The third group may start from a stated theoretical framework or even from a commonsensical understanding—for all thought is necessarily grounded in everyday language and in the tacit pre-understandings that come from human activity in the world. However, their research aims at pushing the theories further and refining the conceptualizations through which collaborative learning is comprehended. The articles in this issue of ijCSCL exemplify such an approach.

The sciences in which many CSCL researchers were trained generally focus on the individual as the subject, who learns. Often, these sciences recognize the influence of cultural and historical influences, but these are generally conceived of at a broad societal level. In contrast, CSCL settings typically involve processes (cognitive, knowledge-building, interactional, or identity-forming) at the small-group and/or classroom level of description, as well as at the individual student level. Processes at these different levels interpenetrate with each other intimately, without being reducible to any one level. In addition, CSCL involves mediation of the learning, interaction, and cognition by technological artifacts and computational media. To capture these processes and mediations, researchers need to develop more elaborated theories and methods. The articles below focus on these different levels and their special mediations, and propose new ways of viewing what takes place there.

Each of the following papers presents an individual case study. The point is not only (or even primarily) to argue that one should place students in similar circumstances to promote desired outcomes, but to present a persuasive example of how one might view collaborative learning taking place within such computer-supported contexts. In doing so, the authors propose intriguing extensions to theories that are important to CSCL, such as distributed cognition, discourse analysis, tacit knowledge, activity theory, and temporal analysis.

The study by Ruth Kershner, Neil Mercer, Paul Warwick, and Judith Kleine Staarman of elementary students’ use of interactive whiteboards during small-group collaborative discussions builds on the theory of distributed cognition, in which people think collaboratively, mediated by physical and linguistic artifacts. It also applies Mercer’s approach to discourse analysis—differentiating disputational, cumulative, and exploratory forms of children’s group talk—for looking closely at sequential interaction. The paper uses the discourse analysis results to extend the theory of distributed cognition with the metaphor of a shared dynamic dialogic space as the focal point of the children’s collective reasoning and co-construction of knowledge. The specific functions of the interactive whiteboard, combined with ‘talk rules’ instilled by the teacher, help to structure the dialogic space in which shared knowledge is co-constructed by the student groups.

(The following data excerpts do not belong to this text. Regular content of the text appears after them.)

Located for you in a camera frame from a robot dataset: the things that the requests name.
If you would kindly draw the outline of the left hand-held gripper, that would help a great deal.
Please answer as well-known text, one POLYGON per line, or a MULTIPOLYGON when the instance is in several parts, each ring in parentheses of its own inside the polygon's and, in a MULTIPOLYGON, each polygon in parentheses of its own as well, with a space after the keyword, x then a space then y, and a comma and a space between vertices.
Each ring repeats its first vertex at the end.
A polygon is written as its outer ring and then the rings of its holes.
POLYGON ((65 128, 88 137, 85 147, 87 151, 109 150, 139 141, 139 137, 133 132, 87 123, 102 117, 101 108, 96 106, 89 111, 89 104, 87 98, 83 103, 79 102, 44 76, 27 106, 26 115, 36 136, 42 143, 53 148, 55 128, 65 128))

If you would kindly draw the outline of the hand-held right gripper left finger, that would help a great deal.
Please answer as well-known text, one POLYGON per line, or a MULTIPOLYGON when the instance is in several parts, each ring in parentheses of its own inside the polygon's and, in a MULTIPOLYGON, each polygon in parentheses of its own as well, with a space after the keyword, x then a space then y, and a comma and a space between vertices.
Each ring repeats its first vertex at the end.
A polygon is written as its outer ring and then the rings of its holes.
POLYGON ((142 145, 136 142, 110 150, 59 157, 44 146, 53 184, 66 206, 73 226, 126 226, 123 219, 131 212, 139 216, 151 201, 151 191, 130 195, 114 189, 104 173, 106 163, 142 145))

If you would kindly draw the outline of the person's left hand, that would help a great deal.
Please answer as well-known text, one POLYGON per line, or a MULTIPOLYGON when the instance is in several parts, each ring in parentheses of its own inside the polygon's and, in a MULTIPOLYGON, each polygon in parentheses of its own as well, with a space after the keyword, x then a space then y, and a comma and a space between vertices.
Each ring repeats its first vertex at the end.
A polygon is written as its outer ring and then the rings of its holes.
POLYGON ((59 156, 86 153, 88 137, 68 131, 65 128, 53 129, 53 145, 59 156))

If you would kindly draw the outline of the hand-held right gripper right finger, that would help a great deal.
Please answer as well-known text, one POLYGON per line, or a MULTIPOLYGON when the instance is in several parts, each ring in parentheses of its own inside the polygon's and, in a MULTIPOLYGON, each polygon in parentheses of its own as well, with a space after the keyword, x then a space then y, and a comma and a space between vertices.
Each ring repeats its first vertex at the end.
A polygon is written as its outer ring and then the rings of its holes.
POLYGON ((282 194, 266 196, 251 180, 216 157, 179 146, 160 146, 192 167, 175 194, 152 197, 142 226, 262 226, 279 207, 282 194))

The shared dynamic dialogic space—sometimes called the ‘joint problem space’—could provide a new way of thinking about how the various critical dimensions of CSCL interactions come together. The interactive whiteboard, for instance, acting as a location for focusing shared attention on the group task, as a referential center for exploratory talk, as an external memory, common ground, or indexical source for group cognition, and as a visual foundation for group identity demonstrates useful functionality for computer support of collaborative knowledge building.

Folk theories and rationalist philosophies assume that knowers can unproblematically state knowledge explicitly. Knowledge is conceived of as a possession of individuals’ minds, much like propositions stored in a computer database. But much of our knowledge as people, groups, and communities that carry out practical activities in the world is tacit, implicit, taken-for-granted, unstated. Meng Yew Tee and Dennis Karney investigate how tacit knowledge can be co-constructed, shared, and developed in a CSCL context. They look at how tacit knowledge of corporate culture surfaces in an online discussion of business management and how tacit hands-on know-how is built through role playing and the use of simulation games. Their analysis of student discourse suggested four key processes: socialization, externalization, combination, and internalization—consistent with Nonaka’s model of knowledge creation. The authors stress the importance of viewing these processes in a situated way. The exploration of tacit knowledge as the oft over-looked foundation of collaborative learning provides an important corrective in post-cognitive theory to the concentration on explicit knowledge in rationalist, cognitivist, and folk theories.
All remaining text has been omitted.